# EXERCISE REQUIREMENTS
Look for "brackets" in the listing below. Gather each line that contains it.

# DATA BELOW
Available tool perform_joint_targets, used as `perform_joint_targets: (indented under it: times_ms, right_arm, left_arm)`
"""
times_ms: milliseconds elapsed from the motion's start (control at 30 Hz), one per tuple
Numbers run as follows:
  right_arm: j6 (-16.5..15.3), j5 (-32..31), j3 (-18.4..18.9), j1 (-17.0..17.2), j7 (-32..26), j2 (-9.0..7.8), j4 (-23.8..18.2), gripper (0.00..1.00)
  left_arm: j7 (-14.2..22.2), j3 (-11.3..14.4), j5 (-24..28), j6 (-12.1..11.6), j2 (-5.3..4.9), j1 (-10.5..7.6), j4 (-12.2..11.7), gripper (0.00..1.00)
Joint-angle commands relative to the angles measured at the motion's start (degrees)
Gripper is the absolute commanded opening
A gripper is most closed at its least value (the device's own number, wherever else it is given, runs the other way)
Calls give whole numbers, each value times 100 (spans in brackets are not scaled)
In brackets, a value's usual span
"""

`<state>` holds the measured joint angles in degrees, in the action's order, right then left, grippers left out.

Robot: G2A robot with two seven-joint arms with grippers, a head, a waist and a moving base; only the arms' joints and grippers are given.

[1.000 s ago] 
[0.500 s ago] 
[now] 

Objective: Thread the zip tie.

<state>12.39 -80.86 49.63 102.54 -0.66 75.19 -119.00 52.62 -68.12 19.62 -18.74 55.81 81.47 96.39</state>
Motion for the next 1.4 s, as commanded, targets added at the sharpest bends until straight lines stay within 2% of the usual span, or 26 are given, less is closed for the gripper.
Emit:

# SOLVED PROBLEM
Calls give whole numbers, each value times 100 (spans in brackets are not scaled)
In brackets, a value's usual span

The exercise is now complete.